Cocaina e hashish in due locali dell'Alta Fassa: carabinieri in azione, segnalati sei giovani
I carabinieri della compagnia di Cavalese sono entrati in azione lo scorso fine settimana per dei controlli mirati nell'ambito della 'movida' che ruota attorno ai locali notturni dell'alta Val di Fassa. Portate avanti anche specifiche verifiche in materia di esercizio abusivo della professione di maestro di sci: sanzionata una donna di nazionalità polacca

TRENTO. Cocaina consumata all'interno dei bagni di una discoteca, sugli schermi del telefono cellulare, e tutta una serie di giovani intenti a preparare tranquillamente degli spinelli tra i divanetti del locale: è questo il bilancio di un'operazione antidroga condotta questo fine settimana dai carabinieri della compagnia di Cavalese, che hanno portato avanti dei controlli mirati nell'ambito della 'movida' che ruota attorno ai locali notturni dell'alta Val di Fassa.

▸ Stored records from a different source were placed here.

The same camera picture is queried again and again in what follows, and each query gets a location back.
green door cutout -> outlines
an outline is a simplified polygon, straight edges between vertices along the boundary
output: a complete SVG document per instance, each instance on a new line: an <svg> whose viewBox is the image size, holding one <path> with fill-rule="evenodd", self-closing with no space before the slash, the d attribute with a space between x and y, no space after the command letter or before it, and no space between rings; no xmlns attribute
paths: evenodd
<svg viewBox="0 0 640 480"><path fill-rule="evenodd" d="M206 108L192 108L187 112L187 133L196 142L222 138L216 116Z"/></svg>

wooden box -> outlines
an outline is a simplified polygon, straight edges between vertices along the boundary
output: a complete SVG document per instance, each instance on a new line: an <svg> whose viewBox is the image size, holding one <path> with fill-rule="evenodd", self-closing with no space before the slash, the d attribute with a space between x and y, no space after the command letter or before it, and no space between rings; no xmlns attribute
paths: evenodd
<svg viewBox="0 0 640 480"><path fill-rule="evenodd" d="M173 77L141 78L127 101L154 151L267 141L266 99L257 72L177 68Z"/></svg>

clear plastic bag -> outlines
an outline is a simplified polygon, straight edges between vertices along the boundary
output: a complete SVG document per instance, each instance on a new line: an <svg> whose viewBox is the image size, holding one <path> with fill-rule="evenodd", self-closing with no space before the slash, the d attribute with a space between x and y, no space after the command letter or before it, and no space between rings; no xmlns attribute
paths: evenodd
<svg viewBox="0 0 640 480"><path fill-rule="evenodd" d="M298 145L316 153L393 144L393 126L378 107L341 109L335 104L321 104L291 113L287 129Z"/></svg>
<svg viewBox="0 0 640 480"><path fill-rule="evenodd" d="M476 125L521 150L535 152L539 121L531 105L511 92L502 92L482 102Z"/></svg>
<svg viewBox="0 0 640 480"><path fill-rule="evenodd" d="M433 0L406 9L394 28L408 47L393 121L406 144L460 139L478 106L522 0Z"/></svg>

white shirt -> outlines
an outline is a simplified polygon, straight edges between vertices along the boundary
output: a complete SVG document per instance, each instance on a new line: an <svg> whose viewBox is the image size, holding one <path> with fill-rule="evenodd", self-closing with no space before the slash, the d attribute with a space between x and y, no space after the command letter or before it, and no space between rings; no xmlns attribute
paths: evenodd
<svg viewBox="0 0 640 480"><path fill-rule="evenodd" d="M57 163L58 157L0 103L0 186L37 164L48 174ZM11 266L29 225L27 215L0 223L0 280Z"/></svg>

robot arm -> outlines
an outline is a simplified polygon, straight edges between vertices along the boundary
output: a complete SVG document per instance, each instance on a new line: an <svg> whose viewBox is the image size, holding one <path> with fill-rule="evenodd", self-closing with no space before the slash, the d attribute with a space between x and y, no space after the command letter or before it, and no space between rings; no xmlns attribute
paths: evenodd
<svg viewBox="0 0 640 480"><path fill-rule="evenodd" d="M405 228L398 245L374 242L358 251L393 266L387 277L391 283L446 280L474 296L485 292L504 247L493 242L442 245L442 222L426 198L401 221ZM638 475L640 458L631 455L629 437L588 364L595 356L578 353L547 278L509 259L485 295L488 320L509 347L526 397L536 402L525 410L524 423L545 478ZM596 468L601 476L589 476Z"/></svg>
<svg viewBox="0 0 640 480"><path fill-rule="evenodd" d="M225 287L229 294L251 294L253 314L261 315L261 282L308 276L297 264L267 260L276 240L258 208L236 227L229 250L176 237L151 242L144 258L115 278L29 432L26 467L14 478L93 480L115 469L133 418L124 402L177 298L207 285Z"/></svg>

I militari, in borghese, sono entrati in azione nella notte tra sabato e domenica in due locali notturni della zona, effettuando 6 sequestri di droga tra cocaina e hashish nei confronti di giovani avventori, che verranno segnalati al Commissariato del Governo quali assuntori, all'esito delle analisi di laboratorio sulla sostanza sequestrata.

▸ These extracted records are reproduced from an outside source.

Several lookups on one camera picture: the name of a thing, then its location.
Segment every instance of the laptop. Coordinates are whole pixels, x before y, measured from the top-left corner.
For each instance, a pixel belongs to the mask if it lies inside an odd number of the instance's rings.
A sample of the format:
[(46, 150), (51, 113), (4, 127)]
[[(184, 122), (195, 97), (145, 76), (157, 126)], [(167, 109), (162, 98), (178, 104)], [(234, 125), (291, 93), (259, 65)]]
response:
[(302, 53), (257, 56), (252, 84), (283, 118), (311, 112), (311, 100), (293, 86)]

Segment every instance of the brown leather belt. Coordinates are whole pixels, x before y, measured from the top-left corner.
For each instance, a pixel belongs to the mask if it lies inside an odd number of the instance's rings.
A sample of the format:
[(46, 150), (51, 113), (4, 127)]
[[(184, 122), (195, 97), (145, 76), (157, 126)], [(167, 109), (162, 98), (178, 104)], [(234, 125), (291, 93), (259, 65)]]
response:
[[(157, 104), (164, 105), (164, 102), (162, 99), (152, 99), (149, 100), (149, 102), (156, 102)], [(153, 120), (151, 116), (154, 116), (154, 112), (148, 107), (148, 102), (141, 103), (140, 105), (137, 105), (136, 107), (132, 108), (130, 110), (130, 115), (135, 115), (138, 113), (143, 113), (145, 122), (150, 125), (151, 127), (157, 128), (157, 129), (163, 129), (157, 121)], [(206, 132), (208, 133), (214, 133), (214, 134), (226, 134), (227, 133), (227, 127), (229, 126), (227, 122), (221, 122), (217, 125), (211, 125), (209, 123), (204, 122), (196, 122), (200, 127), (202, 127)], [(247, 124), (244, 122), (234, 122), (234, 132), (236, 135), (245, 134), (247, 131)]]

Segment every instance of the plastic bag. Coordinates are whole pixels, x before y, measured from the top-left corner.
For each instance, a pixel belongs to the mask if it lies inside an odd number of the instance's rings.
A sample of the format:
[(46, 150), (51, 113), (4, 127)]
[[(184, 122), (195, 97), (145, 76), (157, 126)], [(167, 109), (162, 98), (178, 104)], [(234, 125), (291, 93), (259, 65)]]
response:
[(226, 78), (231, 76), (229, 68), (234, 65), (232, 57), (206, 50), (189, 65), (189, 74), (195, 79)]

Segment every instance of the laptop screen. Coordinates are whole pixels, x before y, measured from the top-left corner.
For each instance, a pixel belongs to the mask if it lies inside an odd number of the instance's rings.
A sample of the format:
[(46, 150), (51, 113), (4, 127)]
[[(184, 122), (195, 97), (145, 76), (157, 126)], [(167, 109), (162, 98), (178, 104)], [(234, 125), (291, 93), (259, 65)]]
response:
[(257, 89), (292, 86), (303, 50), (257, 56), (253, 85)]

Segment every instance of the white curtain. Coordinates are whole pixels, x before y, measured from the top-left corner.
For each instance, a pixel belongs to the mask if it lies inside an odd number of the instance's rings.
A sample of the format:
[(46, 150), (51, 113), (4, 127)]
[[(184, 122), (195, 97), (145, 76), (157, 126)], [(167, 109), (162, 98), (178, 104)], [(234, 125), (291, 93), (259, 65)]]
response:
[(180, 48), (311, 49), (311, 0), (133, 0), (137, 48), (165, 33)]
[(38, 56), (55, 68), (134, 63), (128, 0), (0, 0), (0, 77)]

Oltre al controllo della movida notturna però, i militari di Cavalese si sono dedicati anche a specifiche verifiche settoriali in materia di esercizio abusivo della professione di maestro di sci (che tanti malumori, dicono i carabinieri, sta creando tra gli addetti del settore).

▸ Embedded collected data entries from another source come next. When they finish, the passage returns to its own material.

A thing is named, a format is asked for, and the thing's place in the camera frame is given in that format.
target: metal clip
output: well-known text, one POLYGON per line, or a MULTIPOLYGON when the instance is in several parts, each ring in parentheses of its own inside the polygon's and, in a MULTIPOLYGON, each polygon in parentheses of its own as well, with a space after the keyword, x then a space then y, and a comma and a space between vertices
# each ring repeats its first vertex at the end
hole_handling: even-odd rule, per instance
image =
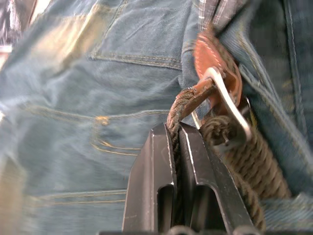
MULTIPOLYGON (((208 68, 203 75, 203 79, 212 79, 214 81, 214 85, 221 95, 228 114, 237 122, 238 127, 236 138, 216 147, 223 151, 225 148, 231 149, 249 141, 252 136, 250 126, 235 106, 233 99, 230 97, 219 70, 216 67, 208 68)), ((201 127, 201 122, 197 117, 196 111, 192 112, 192 117, 196 123, 197 128, 199 129, 201 127)))

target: black clamp
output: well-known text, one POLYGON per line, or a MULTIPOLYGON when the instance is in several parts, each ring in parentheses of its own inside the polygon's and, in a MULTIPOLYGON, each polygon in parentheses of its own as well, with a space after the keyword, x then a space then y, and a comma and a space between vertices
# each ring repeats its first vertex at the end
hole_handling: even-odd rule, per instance
POLYGON ((175 164, 171 138, 162 124, 150 131, 131 170, 123 232, 243 235, 240 231, 245 228, 249 234, 260 234, 228 169, 210 151, 198 130, 181 124, 179 142, 184 226, 173 227, 175 164))

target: stitched leather
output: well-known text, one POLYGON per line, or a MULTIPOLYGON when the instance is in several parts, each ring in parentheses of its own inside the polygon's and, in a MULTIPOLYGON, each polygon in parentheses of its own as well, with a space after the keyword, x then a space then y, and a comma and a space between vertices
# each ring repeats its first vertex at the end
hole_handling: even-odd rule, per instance
MULTIPOLYGON (((208 27, 206 31, 198 35, 195 50, 195 68, 199 79, 203 79, 203 74, 209 67, 217 67, 224 79, 226 88, 234 98, 234 103, 238 107, 242 94, 242 80, 239 69, 232 56, 214 37, 213 31, 208 27)), ((206 87, 212 87, 213 81, 206 83, 206 87)), ((221 99, 217 90, 214 90, 208 97, 211 107, 220 104, 221 99)), ((225 113, 223 105, 220 108, 221 113, 225 113)))

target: faded denim
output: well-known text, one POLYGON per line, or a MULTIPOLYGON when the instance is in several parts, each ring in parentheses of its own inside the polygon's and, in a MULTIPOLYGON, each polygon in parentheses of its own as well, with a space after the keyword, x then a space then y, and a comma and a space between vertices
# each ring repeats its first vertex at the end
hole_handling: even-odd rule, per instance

Una donna di nazionalità polacca è stata sanzionata nel comprensorio di Pampeago dai Carabinieri sciatori della stazione di Cavalese in quanto sorpresa nell'esercizio della professione senza la prevista autorizzazione. Sempre a Pampeago, i militari Fiemmesi, nel corso del servizio di pattugliamento, hanno sequestrato dello stupefacente a due giovani, uno dei quali segnalato come assuntore mentre l'altro è stato denunciato per spaccio.